Özellikle gençler artık fabrikalara uğramaz oldu? Neden? Bu duruma nasıl gelindi? Gençler neden fabrikalara ilgisiz kaldılar? Büyüklerinden, babalarından ve çevrelerinde fabrikalarda çalışan insanlardan neler duydular da kendilerine fabrikalarda bir gelecek hayal etmediler? Milyonlarca genç evde işsiz oturmayı fabrikada çalışmaya tercih ettiler?

Çünkü;

  • Yıllarca fabrikalarda ağır ve zor iş koşullarına rağmen düşük ücret politikası uyguladık. Kronik olarak %10 ların üzerinde seyreden işsizlikten dolayı işsizlerin kapılarında uzun kuyruklar oluşacağını düşündük. Ama öyle olmadı. Yabancı göçmenler de olmasa son yıllarda birçok fabrikanın kapısına kilit vurmasına ramak kaldı.,
  • İşe alımlarda servis, yemek, sigorta, AGİ gibi zaten zorunlu olan veya olması gereken getirileri işçilere lütufmuş gibi sunduk. Başvuranın memleketi ve mezhebi bazen tecrübesinin önüne geçti. Onlara küçük yazılardan oluşan sayfalarca kurullar imzalattık. Bu sözleşmelerle rakip firmaya gitmelerinin ve aynı sektörde çalışmalarının önüne geçmeye çalıştık. Onlara yasal haklarını öğretmekten korktuk.
  • İş sağlığı ve güvenliği konularında gevşek davrandık ve angarya olarak gördük. Gerekli önlemleri almadık ve uygun çalışma koşullarını sağlamadık. Çalışanımızı işte değil de evde kaza geçirdikleri şeklinde ifade vermeye zorladık. İş sağlığı ve güvenliği için verilen eğitim sürelerini kayıp zaman olarak algıladık.
  • Sigortasız veya asgari ücretin altında işçi çalıştırdık. Hesabına asgari ücreti yatırdıktan sonra paranın bir kısmını geri isteme cüreti gösterdik. Özellikle gençler bu durumdan dolayı güvenlerini kaybettiler. Çoğu askerlik hizmetinden sonra tekrar fabrikalara dönmedi.
  • Yeni işe giren gençlere ve stajerlere iyi davranmadık. Harçlık nevinden ücretler verdik. Onları işi öğretecek bir ustanın yanına vermektense temizlik ve getir-götür işlerinde kullandık. Paramıza kıyıp bir temizlikçi almadık. Gençler temizlik yapmaktan kendilerini yetiştirmeye ve öğrenmeye fırsat bulamadılar.
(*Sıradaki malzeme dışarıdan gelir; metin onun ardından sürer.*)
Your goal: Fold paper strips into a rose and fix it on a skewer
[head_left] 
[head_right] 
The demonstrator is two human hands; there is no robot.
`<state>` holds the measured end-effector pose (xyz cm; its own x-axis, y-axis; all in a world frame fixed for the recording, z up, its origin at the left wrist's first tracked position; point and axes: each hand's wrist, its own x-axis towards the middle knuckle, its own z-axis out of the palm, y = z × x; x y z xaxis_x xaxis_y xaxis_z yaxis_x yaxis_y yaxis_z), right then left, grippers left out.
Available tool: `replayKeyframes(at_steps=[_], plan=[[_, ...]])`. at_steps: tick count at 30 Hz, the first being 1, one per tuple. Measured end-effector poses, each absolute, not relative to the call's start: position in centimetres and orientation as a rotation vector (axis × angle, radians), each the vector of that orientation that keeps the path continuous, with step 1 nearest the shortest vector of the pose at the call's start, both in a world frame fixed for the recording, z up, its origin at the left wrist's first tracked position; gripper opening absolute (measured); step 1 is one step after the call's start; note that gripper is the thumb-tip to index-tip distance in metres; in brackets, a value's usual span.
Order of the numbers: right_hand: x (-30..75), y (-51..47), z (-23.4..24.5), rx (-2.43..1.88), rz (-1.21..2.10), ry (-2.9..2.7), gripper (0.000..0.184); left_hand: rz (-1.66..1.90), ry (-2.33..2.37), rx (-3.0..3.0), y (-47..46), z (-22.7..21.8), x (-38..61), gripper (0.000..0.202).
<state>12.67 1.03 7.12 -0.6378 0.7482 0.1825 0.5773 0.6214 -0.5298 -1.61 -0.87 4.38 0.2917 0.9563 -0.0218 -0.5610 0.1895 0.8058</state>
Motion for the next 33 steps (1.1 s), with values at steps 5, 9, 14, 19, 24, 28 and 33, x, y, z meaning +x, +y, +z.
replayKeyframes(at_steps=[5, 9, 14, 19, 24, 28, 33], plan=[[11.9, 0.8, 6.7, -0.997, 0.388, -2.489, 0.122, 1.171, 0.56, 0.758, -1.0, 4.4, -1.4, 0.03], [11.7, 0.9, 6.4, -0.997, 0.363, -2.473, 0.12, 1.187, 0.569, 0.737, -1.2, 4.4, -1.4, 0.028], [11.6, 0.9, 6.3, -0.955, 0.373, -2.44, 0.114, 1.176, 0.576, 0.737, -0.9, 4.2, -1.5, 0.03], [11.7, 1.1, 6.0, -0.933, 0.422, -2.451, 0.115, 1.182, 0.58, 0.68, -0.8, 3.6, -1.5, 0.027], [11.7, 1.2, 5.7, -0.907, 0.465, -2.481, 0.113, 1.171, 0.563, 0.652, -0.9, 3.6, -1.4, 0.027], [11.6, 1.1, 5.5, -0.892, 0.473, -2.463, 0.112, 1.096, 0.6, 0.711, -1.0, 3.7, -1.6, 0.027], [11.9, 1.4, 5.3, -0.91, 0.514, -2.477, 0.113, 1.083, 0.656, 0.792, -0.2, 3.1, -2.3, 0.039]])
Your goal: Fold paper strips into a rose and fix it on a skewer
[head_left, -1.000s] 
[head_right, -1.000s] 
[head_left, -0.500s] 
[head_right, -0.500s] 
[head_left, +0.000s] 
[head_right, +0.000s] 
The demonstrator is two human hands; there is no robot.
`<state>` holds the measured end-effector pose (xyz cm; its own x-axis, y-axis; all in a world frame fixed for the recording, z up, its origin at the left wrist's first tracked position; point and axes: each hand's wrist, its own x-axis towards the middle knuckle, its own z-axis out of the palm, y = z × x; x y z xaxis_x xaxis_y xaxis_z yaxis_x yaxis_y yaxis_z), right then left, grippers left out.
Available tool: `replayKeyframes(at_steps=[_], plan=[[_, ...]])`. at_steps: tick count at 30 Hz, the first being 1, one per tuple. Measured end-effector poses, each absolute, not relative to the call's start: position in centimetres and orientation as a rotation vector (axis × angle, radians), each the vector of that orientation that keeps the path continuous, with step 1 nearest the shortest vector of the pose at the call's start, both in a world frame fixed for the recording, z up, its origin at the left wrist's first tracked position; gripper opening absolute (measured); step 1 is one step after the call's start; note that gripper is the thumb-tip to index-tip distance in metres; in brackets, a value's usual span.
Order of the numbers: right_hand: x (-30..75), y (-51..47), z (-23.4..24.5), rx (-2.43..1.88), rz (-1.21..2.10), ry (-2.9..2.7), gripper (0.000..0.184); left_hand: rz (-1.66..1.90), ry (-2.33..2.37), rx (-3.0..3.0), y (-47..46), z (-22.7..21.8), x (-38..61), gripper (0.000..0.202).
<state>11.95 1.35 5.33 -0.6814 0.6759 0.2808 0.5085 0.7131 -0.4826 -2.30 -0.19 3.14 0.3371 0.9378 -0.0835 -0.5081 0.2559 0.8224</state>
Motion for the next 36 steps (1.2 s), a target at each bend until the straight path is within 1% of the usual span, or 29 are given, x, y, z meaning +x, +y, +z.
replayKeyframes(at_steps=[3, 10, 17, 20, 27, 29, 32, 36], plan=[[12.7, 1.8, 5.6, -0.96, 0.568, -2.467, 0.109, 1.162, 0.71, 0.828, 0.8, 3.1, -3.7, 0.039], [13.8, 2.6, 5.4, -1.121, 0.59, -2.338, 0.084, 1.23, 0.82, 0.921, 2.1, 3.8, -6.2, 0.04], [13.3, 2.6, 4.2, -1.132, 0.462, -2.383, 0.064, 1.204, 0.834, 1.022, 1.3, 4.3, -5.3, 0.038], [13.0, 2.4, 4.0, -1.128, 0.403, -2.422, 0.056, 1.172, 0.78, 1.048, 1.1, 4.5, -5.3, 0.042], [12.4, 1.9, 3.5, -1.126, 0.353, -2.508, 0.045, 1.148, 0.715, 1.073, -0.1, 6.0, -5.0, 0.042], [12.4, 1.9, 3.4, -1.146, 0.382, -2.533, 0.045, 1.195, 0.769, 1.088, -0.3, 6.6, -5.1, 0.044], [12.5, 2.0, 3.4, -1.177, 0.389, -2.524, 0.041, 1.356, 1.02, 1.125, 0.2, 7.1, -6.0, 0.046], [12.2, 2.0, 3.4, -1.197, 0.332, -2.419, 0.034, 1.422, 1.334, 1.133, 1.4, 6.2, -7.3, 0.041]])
  • Emekli insanların tecrübelerine ve yaşlarına hürmet etmek yerine onları ucuz işgücü olarak gördük. Emekli maaşı almalarını onlara düşük ücret vermek için bahane yaptık.
  • Aile içinden yanımızda çalışan kimselere hemen kariyerlerinin başında yüksek mevki, makam ve ücretler sunduk. İşyeri imkanlarından sonuna kadar yararlanmalarını sağladık. En stratejik görevlere onları getirdik.
  • Ayrılan çalışanlarımıza saygı göstermek yerine onları hain olarak yaftaladık. Bir daha yıllarca çalıştıkları iş yerini ziyarete bile gelmelerini yasakladık. Rakip firmadan gelenleri büyük bir heyecanla işe alırken bizden rakip firmaya gidenleri hoş karşılamadık. Halbuki her insan gibi onların da iş değiştirme, kendi işlerini kurma ve teşebbüs hürriyetleri vardı.
  • İşimize yıllarını vermiş çalışanlara yeni işe girenlerden daha az ücret verdik. Onların yıllarca çalıştıkları işyerinden tazminatlarını yakma pahasına ayrılmayacaklarını düşündük ve bunu kullandık. Verimsiz çalışanın tazminatını verip kovamadık ve verimsiz çalışmaya devam etti. Diğer performanslı çalışanların motivasyonunu da bozan bu kişiler en sonunda kendileri kovdurup tazminatlarını alıp gittiler. Verimli çalışanlar ise memnuniyetsizlik duymalarına rağmen ne istifa edebildiler ne de kovulabildiler.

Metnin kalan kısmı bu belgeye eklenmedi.